帰り際、大阪から来てくれていた人達と写真を撮り、新幹線の時間を気にしながらいそいそと帰った。

今日のことを思い出してにやける。
「楽しかったね、今日」
「うん、すっげー楽しかった!」
小学生みたいな会話をしていると、後ろで洋平が「うぉぉ!やべぇ!」と叫んだ。
みんなで一斉に目を向ける。
「どーした?」
「この前北海道行った時さ、SNSに投稿したじゃん?めちゃくちゃ返信きてた!」
「返信?」
「そーそー!しかも俺のフォロワー増えてる…」
洋平はSNSに投稿された文章を読んでくれた。
20件ほどあったみたいだ。
『この間のライブ楽しかったです!また北海道来て下さい!』『ハイウェイ、仲良しでうらやましー!』『陽向ちゃんの変顔重宝します!』『大介さん、安定のホームレス』『洋平さんやっぱイケメン!』『カイトさんの顔まじウケるwww』などなど。
「それ、返信すんの?」
「するよー!大事なお客さんだもん。またライブ来てくれたらいーなー。めっちゃ嬉しい、こーゆーの」
洋平はニコニコしながらスマホをいじった。
「よーちゃんはそーゆーとこ偉いよねー」
「えー?」
「ちゃんとそーゆーの見てるじゃん」
「って言ってもほぼ1ヶ月ぶりだけど」
「ま、そーだけどさ。

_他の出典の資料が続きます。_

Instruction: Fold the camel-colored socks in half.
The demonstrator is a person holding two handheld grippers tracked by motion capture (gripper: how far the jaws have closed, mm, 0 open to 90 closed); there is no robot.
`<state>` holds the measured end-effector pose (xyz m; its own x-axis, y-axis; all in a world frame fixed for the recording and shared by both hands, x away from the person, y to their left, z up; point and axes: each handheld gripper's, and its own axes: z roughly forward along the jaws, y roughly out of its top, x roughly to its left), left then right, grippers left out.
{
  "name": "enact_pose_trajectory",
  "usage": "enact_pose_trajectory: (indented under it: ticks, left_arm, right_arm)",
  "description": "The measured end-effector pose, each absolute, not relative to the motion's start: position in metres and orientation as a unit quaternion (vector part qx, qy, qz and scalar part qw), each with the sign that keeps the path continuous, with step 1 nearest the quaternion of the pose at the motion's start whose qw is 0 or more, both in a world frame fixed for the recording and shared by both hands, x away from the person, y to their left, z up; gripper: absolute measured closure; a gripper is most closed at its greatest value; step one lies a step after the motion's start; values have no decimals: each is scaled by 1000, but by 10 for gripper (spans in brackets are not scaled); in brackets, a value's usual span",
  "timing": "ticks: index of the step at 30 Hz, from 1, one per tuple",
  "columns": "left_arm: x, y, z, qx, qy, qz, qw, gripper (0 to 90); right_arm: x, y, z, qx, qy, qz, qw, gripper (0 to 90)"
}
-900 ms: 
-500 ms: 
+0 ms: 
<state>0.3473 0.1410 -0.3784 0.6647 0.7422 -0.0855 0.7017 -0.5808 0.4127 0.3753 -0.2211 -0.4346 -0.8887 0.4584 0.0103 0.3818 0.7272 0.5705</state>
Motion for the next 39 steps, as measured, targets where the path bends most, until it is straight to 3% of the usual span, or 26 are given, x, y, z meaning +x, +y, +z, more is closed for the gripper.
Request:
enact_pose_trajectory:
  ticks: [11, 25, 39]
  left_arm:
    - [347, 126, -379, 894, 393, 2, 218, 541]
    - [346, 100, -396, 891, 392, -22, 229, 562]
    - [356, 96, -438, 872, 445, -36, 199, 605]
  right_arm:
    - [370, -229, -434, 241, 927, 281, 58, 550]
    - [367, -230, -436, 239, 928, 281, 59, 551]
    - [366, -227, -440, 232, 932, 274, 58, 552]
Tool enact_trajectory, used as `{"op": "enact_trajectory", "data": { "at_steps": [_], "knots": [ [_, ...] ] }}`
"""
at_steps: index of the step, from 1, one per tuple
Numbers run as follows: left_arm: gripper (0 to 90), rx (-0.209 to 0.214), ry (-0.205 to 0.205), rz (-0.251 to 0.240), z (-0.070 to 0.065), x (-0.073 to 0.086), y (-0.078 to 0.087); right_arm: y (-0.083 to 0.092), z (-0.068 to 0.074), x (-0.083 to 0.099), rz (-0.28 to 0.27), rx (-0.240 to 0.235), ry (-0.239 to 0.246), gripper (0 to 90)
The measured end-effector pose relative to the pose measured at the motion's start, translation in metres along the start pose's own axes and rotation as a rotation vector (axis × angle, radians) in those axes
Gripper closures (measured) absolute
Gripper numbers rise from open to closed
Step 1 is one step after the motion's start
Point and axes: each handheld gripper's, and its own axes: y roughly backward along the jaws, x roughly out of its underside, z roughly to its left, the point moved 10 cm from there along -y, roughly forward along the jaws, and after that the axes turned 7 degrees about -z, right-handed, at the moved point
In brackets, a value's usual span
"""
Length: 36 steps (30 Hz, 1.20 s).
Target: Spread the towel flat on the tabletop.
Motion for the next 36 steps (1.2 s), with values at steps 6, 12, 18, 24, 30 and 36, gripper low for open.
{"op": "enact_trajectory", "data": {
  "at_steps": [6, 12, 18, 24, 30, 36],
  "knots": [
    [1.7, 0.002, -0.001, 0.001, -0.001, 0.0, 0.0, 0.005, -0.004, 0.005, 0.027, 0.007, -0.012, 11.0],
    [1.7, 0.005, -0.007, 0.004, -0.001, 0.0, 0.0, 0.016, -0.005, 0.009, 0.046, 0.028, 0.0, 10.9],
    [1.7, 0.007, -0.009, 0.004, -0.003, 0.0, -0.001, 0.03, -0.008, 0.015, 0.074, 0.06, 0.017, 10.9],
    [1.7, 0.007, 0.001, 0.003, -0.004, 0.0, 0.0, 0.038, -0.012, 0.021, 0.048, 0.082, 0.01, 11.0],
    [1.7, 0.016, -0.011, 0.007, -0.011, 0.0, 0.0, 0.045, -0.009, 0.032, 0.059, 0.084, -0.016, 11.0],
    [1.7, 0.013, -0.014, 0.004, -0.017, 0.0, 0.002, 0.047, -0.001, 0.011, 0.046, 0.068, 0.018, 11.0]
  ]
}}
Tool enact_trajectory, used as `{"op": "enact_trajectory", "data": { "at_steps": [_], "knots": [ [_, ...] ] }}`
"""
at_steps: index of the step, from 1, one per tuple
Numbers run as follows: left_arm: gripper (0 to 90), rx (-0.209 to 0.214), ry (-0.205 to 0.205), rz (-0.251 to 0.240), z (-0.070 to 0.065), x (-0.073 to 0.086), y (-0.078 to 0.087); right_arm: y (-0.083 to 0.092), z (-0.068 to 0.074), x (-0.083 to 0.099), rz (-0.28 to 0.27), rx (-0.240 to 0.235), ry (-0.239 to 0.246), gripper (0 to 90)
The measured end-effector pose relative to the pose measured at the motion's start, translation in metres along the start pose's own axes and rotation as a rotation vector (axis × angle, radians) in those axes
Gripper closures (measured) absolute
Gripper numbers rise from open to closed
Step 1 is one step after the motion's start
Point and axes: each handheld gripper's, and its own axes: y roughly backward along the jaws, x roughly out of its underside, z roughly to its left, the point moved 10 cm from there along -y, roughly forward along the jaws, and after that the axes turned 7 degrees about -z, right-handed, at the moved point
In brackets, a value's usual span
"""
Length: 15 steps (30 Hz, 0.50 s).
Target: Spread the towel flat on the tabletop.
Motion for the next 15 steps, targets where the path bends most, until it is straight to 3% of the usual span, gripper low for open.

あたしそーゆーのいちいち出来ないからさ…偉いなーって思う」
「いやいやー!自分のとこに来てみ?テンション上がっちゃうからー!」
「あはは!それはそーかも」
「陽向、そーゆーこと言って結局全部に返事返しそー!」
洋平はケラケラ笑いながら「1週間くらいかけて」と付け足した。
「間違いない!」と隣で大介が笑う。
「うるさい!」
また4人で笑い合う。

いじられキャラなのにたまにいじってくる洋平と、それに同調して笑い、結局いじりに同調する大介、そしていつもまとめてくれる海斗…たまにおかしなことを言うけど……そして、私、風間陽向は泣き虫で意地っ張りでチビで言いたい事だけ言いまくる口の達者な人。
そんな人達で成り立っている、あたしたち。
この旅が終わった時、一皮剥けたけど変わらない自分たちとまた巡り合うだろう。
そんな気がする。
誰に何と言われようが、いつまでも仲間を、音楽を、愛し生き続ける人達なんだろう。
きっとそうだ。
そうでありたい。
でも、きっとみんなはもっと上を目指したいと思っているんだろうな。
それだけの実力があるし、結果も出ている。
バラバラになるのは時間の問題だ……心のどこかで勝手な寂しさが溢れ出る。
陽向はそれを隠すように再びイヤホンを耳に入れた。